The link of these alterations to disturbances in daily life are confirmed empirically by findings that graver metacognitive deficits within psychosis are linked to concurrent and prospective decrements in psychosocial functioning, including social behaviors, negative symptoms, and relatedly intrinsic motivation. Research has also found that changes in metacognition accompany changes in other aspects of function2.
This work may offer an even more substantial advance as it goes beyond the recognition of a new variable affecting psychosocial functioning in psychosis. Contemporary research has affirmed that complex arrays of social and biological factors create and sustain psychosis7. Metacognition not only allows for the study of psychosis as multidetermined, but it offers a view of an underlying process that links social, biological and psychological phenomena in a fluidly interacting network which culminates in any number of possible outcomes.
As supported in a recent network analysis8, metacognitive capacity may act as a central node in a complex array of heterogenous neurocognitive domains and symptoms in psychosis. In such a network, metacognitive capacity may deeply influence outcome, not only directly, but also via its influence as a node connecting and affecting the relationships among different biopsychosocial elements. Metacognition thus allows for a larger nuanced picture of the forces which shape psychosis, moving from genetics and basic brain function to socio‐political issues, to phenomenology of the unique suffering, history and possibilities of a person diagnosed with psychosis.
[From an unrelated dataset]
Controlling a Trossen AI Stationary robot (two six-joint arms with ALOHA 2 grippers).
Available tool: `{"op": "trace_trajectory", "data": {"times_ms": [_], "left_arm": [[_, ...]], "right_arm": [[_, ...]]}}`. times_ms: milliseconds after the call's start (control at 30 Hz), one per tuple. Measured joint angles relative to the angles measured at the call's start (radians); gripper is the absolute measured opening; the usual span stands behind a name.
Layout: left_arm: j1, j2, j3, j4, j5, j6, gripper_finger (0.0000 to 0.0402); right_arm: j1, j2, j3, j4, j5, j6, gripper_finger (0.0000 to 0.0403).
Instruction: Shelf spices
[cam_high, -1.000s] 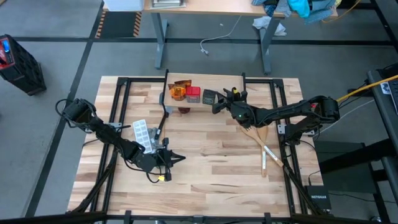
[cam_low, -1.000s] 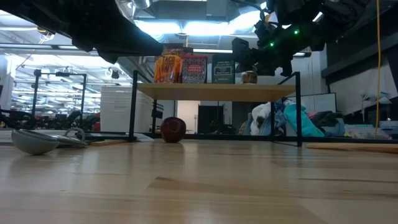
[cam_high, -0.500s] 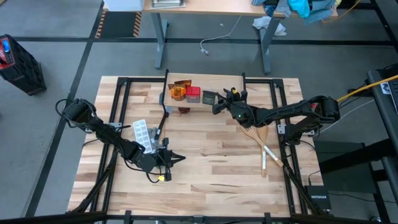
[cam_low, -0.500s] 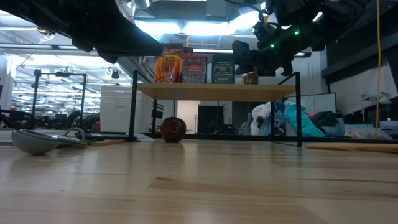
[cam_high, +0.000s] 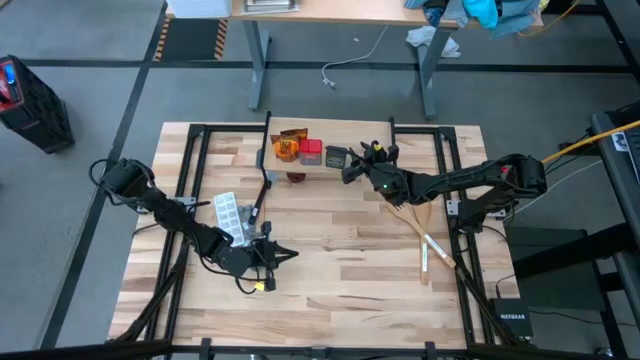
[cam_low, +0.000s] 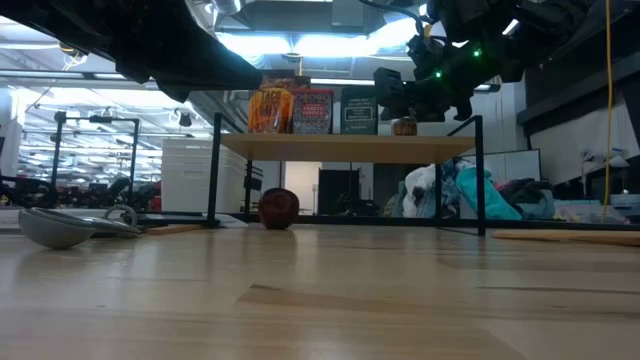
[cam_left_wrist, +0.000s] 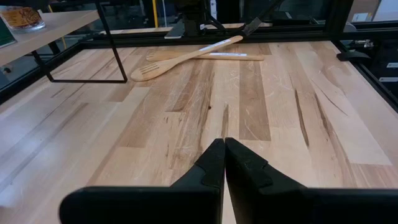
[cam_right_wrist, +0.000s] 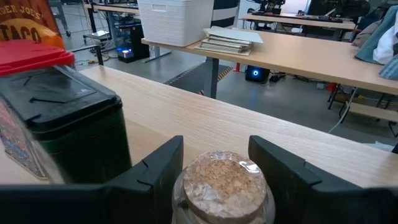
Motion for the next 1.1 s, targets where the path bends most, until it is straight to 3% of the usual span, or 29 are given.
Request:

Finally, maybe most plainly, if deficits in metacognition leave persons unable to make sense of and manage experiences that accompany psychosis, then treatment which ameliorates these deficits may open unique paths to recovery. Here, there are implications for both the general principles of recovery‐oriented management as well as the development of unique treatment approaches.
Concerning the common elements of recovery‐oriented management, metacognitive research suggests that, in order to promote a personal awareness and approach to managing psychosis, treatment has to be intersubjective in nature and emphasize joint meaning making rather than primarily offering clinician‐directed approaches to symptom reduction and skill acquisition2.
One intervention specifically developed on the basis of this work, metacognitive reflection and insight therapy (MERIT)9, is an integrative treatment which is responsive to patients’ level of metacognitive capacity and explicitly seeks to promote the growth of this capacity over time6. With promising initial empirical support9, this operationalized treatment stands as an example of an innovation that may uniquely address the loss of persons’ sense of themselves and promote self‐directed recovery.